Thabo Bester, nicknamed ‘the Facebook rapist,’ was arrested in Tanzania along with Dr. Nandipha Magudumana in Tanzania last Friday.
South African Police Minister Bheki Cele told reporters that the couple and another person who was caught with them had several passports in their possession and were about to cross the border into Kenya.
Bestor was escorted back to Johannesburg under heavily armed guard on Thursday, while Magudumana followed closely behind in a separate white van.
She is expected to be charged with murder as part of the elaborate jailbreak plot, which involved sneaking a dead body into the prison where Bester was held to help him fake his own death in a fire and escape.
A prison guard and Magudumana’s father have already been charged with murder in connection with the body of a man who was found burned beyond recognition in Bester’s cell.
Police say the unidentified man died of blunt force trauma to the head before the fire took place.
Bester was convicted of one count of murder and two counts of rape in the death of his then-girlfriend, model Nomfundo Tyhulu. He was sentenced to life in prison plus 75 years in 2012.
He was known as ‘the Facebook rapist’ due to his propensity for using social media to lure victims to his home before assaulting them.
Magudumana, meanwhile, is a well-known doctor and businesswoman whose Instagram page has more than 146,000 followers.
In 2018, the glamorous medic was named one of the Mail & Guardian’s 200 most influential young South Africans.
Bester staged his escape from Mangaung correctional centre in Free State province nearly a year ago, when he was formally declared dead by suicide after the fire in his cell.
Details were only made public and pieced together in the past three weeks, with critics claiming officials intentionally covered up the story.
MPs held a special parliamentary hearing on Wednesday into security failures that played a role in the breakout.
They questioned senior officials from the prison and British private security company G4S, which has a long-term contract to run it.
Three prison employees, the night supervisor and two guards who worked in the security camera control room, were fired due to suspicion they helped Bester escape amid the confusion of the pre-dawn blaze in his cell on May 3, 2022.
Although one was charged with murder, MP Glynnis Breytenbach said she suspected more guards and officials were bribed to get the body into the cell and help Bester escape.
‘How many palms were greased?’ she asked during the hearing. ‘Are you honestly telling us this escape of Hollywood proportions was done with the assistance of only three people?’
The prison and G4S officials conceded under questioning that a TV cabinet big enough to possibly hide a dead body was brought into the prison in an unauthorised vehicle hours before Bester broke out at about 4am the following morning.
Neither the cabinet nor the vehicle was searched.
They also said top prison officials gave Bester permission to be transferred to a single-occupant cell three days before his escape. The cell was next to a fire exit, which he is believed to have used to flee.

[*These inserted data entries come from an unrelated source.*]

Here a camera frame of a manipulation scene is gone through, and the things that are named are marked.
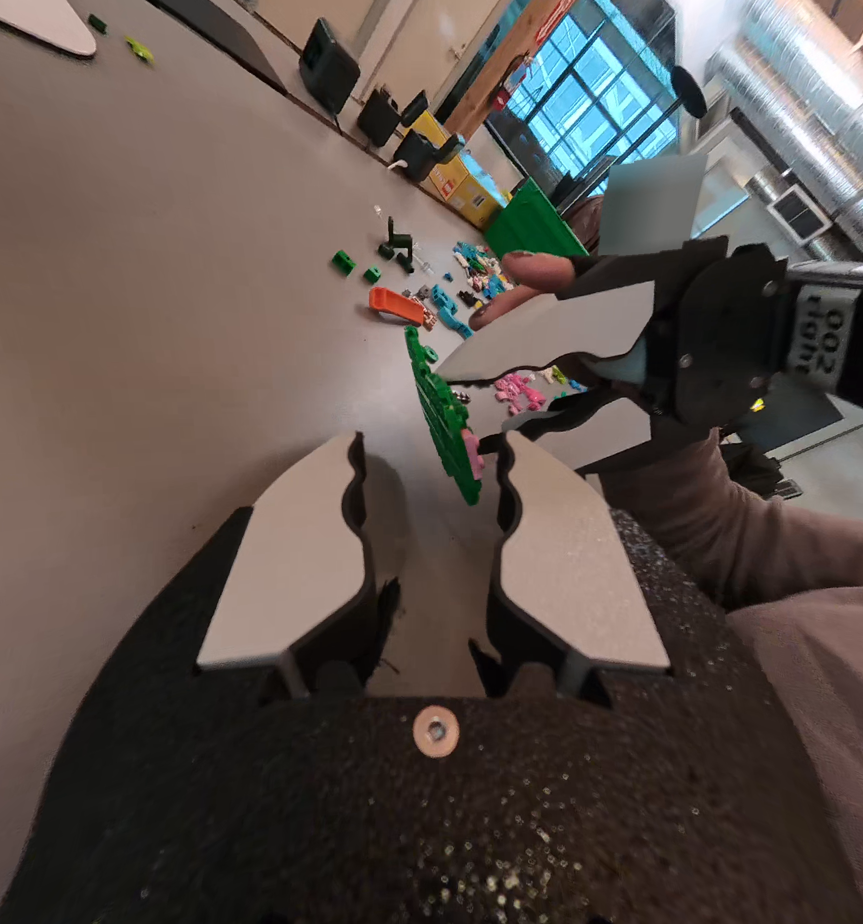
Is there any person's right hand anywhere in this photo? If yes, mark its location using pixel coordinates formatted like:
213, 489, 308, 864
469, 251, 577, 332

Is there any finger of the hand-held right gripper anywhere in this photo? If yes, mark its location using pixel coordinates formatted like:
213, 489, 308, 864
504, 396, 653, 470
437, 280, 656, 385

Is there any large silver air duct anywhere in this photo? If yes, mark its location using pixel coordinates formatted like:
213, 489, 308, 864
706, 0, 863, 264

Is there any dark green lego figure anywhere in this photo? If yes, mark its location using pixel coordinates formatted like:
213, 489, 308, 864
377, 217, 419, 276

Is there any person's right forearm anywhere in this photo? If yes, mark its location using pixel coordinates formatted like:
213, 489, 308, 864
597, 429, 863, 609

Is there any green lego plate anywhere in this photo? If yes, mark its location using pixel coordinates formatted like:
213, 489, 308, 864
404, 326, 484, 506

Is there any pile of lego bricks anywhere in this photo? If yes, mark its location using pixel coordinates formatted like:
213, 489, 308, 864
403, 242, 520, 340

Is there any yellow lego box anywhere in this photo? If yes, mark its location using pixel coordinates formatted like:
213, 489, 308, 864
411, 110, 510, 231

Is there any small duct vent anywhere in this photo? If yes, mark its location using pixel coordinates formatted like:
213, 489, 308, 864
766, 183, 834, 247

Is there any black cable tray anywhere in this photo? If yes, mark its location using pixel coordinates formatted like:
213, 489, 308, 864
150, 0, 289, 95

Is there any red fire extinguisher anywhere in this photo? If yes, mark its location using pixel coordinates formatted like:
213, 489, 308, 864
502, 61, 534, 111

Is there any orange brick separator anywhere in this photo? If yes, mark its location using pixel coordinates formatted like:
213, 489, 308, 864
368, 286, 427, 326

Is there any dark power station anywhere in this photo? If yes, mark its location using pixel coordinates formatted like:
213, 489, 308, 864
299, 18, 362, 115

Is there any black round lamp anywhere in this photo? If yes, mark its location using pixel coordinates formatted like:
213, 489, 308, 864
670, 65, 709, 121

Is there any heap of pink bricks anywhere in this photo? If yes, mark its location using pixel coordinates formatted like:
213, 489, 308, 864
492, 371, 548, 414

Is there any wooden beam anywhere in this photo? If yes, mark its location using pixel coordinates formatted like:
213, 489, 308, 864
442, 0, 578, 142

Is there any person's torso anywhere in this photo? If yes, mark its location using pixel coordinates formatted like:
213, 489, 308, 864
726, 585, 863, 924

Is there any green bin stack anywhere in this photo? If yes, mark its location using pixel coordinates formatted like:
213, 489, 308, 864
483, 178, 591, 259

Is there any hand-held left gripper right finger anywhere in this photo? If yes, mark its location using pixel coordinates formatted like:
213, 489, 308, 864
485, 432, 672, 676

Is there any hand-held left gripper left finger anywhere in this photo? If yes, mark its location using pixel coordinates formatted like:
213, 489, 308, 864
195, 432, 378, 672

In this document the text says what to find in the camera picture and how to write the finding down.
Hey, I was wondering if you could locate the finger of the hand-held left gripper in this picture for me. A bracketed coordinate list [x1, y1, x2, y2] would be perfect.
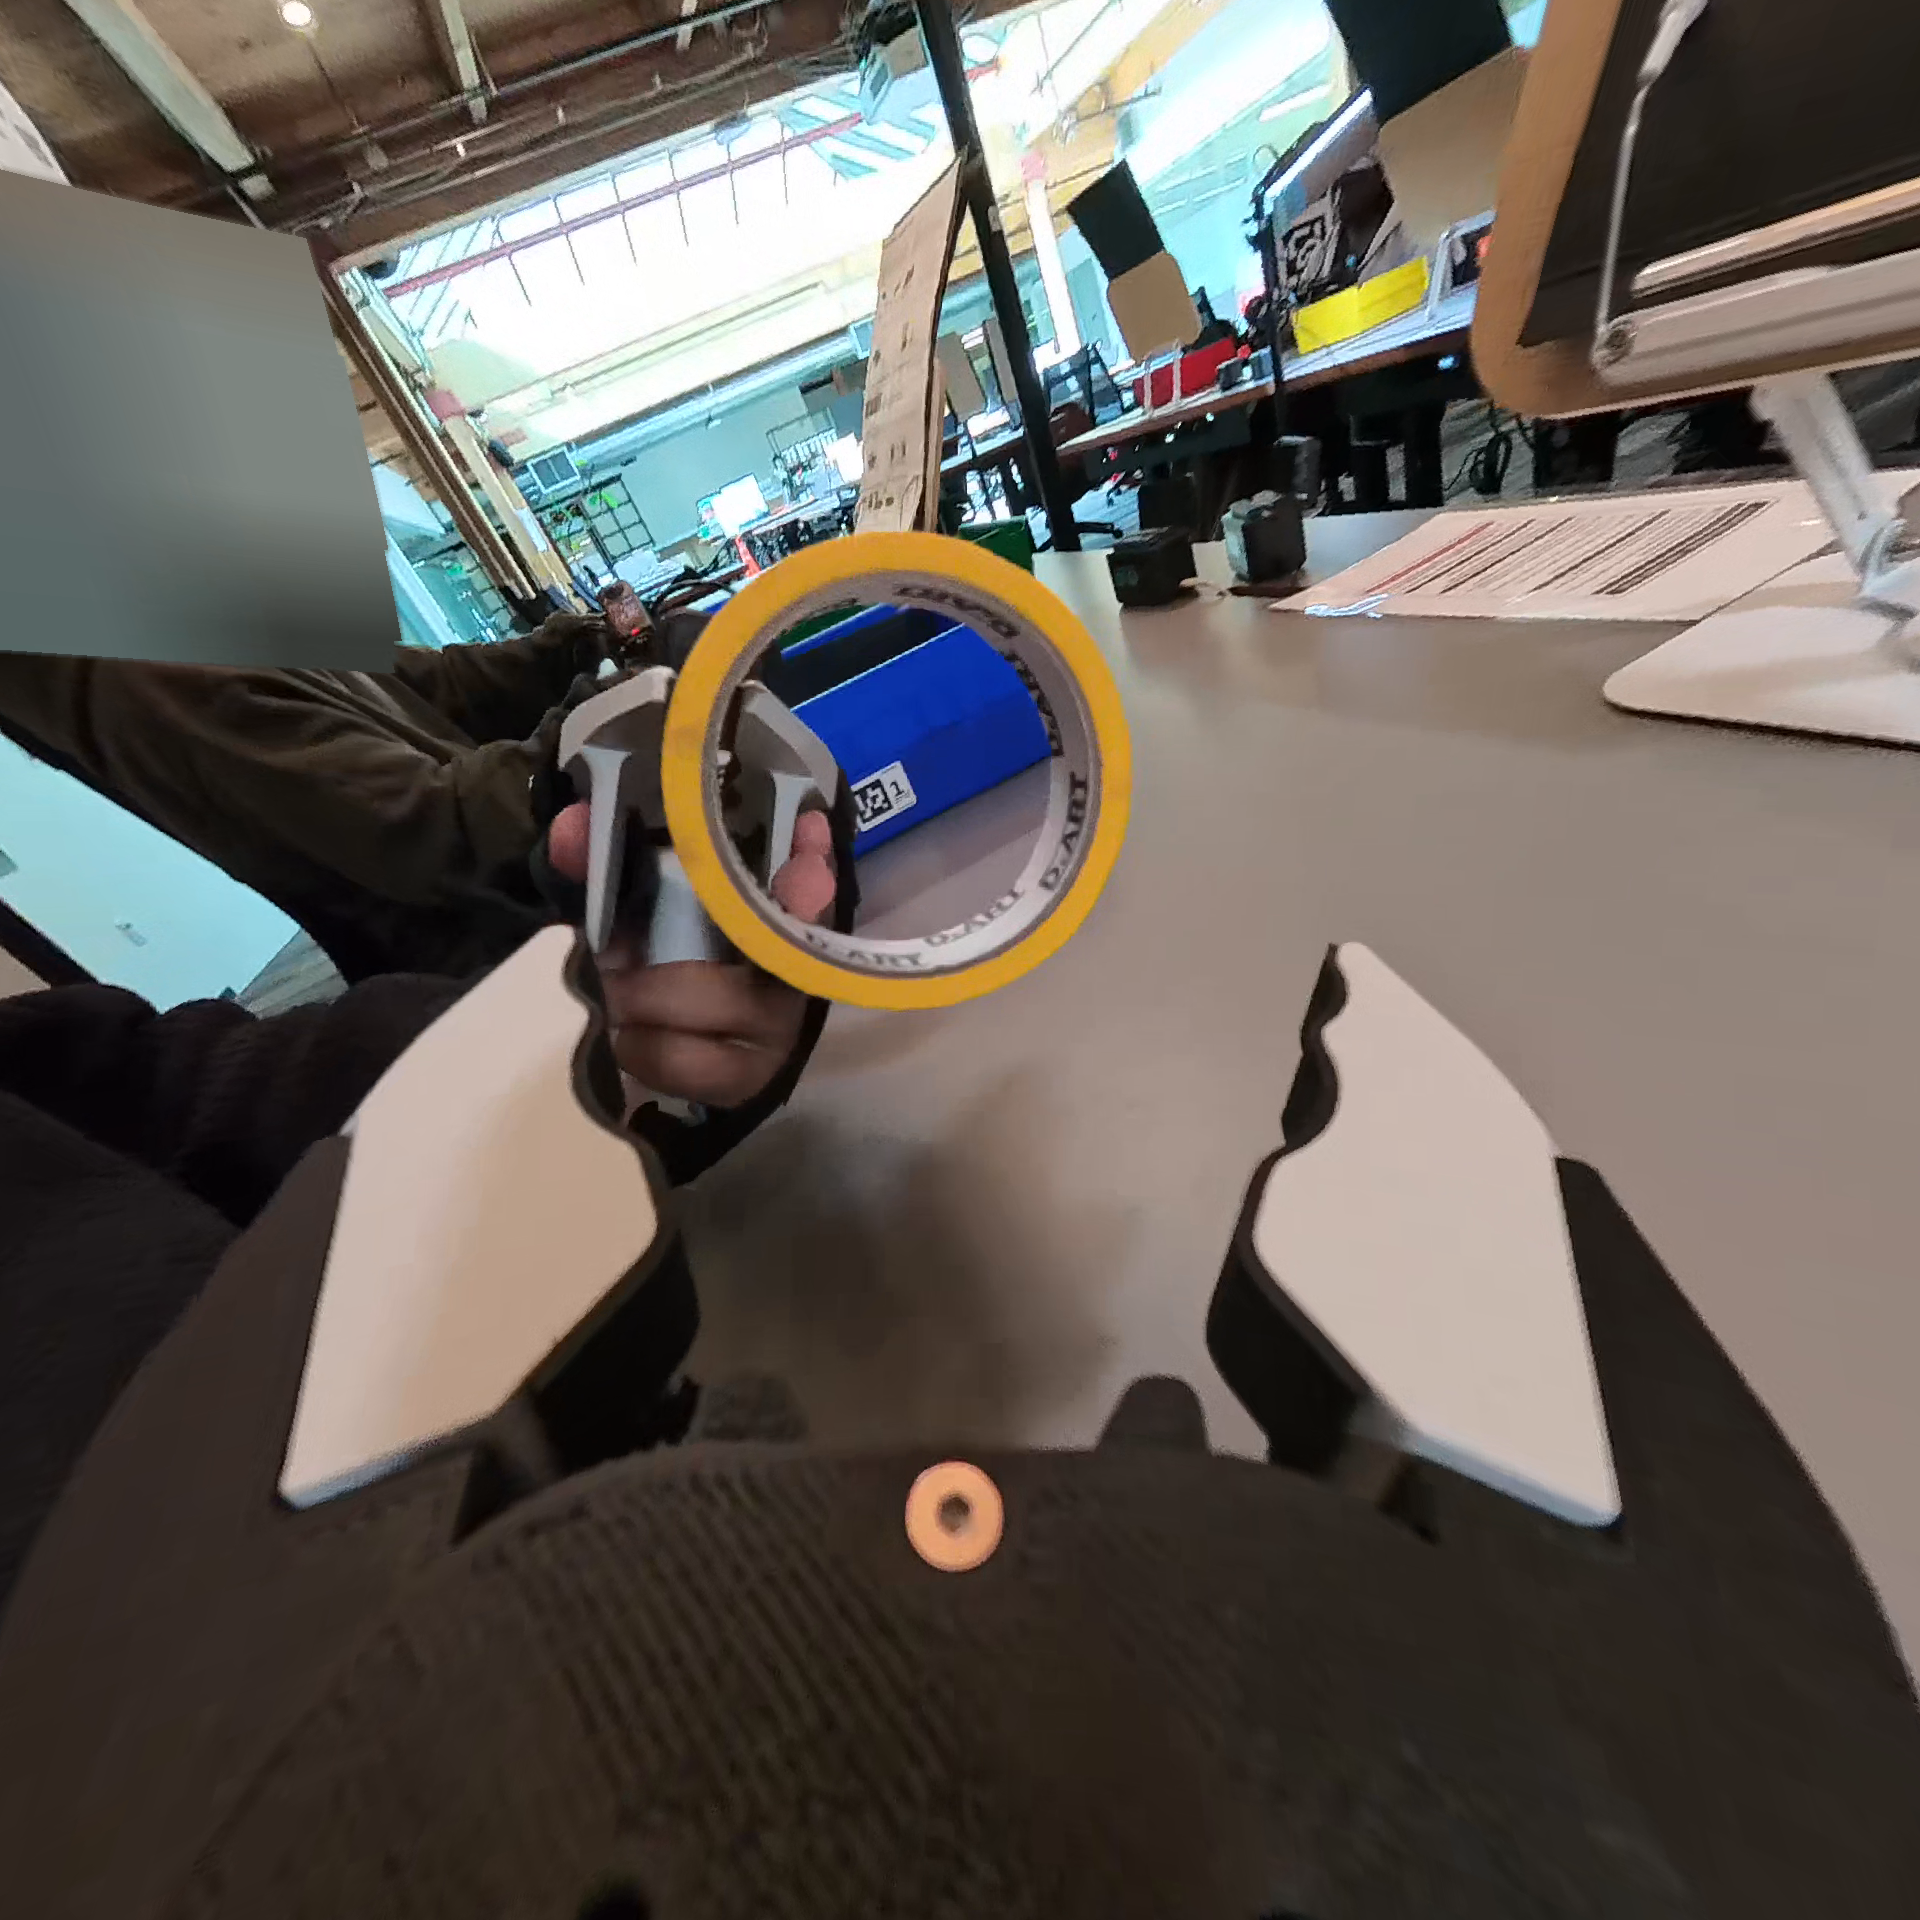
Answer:
[559, 667, 680, 959]
[727, 682, 846, 907]

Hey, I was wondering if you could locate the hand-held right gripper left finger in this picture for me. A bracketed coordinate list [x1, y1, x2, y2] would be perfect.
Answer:
[276, 925, 702, 1513]

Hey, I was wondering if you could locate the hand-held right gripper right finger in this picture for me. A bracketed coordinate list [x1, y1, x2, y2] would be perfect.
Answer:
[1207, 942, 1626, 1531]

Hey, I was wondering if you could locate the blue storage bin with tag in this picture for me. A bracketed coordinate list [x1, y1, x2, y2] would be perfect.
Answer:
[776, 605, 1057, 860]

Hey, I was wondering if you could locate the yellow masking tape roll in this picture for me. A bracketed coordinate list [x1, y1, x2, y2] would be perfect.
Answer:
[661, 533, 1137, 1013]

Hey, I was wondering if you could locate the person's left forearm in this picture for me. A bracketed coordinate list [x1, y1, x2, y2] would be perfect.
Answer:
[0, 972, 513, 1224]

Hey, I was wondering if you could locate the person's left hand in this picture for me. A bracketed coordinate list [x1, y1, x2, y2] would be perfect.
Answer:
[545, 803, 843, 1112]

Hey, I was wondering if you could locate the black battery charger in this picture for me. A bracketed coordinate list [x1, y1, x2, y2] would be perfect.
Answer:
[1223, 492, 1313, 588]
[1107, 528, 1203, 611]

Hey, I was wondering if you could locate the cardboard sign board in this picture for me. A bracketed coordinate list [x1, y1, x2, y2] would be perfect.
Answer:
[853, 155, 974, 539]

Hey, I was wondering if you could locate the black pole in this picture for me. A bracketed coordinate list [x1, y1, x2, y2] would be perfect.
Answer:
[913, 0, 1086, 555]

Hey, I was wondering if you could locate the red storage bin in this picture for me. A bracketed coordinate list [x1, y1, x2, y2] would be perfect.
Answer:
[1128, 339, 1245, 415]

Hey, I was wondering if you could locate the long wooden workbench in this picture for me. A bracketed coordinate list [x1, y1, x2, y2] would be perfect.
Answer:
[1051, 323, 1480, 520]

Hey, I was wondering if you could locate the black and cardboard panel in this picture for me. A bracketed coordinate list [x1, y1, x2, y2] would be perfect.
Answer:
[1065, 157, 1207, 367]
[1323, 0, 1536, 204]

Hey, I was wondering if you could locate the white tablet stand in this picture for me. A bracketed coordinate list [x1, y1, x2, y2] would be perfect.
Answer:
[1591, 0, 1920, 751]

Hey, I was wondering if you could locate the printed paper sheet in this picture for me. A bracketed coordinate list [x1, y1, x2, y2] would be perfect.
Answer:
[1273, 476, 1849, 626]

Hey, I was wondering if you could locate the yellow storage bin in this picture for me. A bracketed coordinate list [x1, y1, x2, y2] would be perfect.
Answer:
[1290, 259, 1434, 359]

MP Xola Nqola said it was ‘not a coincidence’ that Bester was moved to that cell.
An internal investigation by G4S found the prison’s security camera recording system had a ‘power interruption’ at about the time of the escape.
More arrests are expected to take place.
For months after his escape, Bester and Magudumana, whom police identified as his ‘accomplice’, lived in a mansion in a wealthy suburb of Johannesburg, driving luxury cars while running a company that allegedly defrauded businesses out of hundreds of thousands of pounds, according to media reports.
Authorities only announced publicly last month that Bester did not die in his cell and had escaped after South African news organisation GroundUp reported that the charred body found in the cell was not Bester’s, according to findings from the post mortem examination.
The news and heightened public interest in the case appeared to have spurred Bester and Magudumana to flee the country.
It also produced heavy criticism against authorities for failing to warn people that a dangerous criminal was on the loose.
The parliamentary hearing focused on the initial prison failures and continued on Thursday.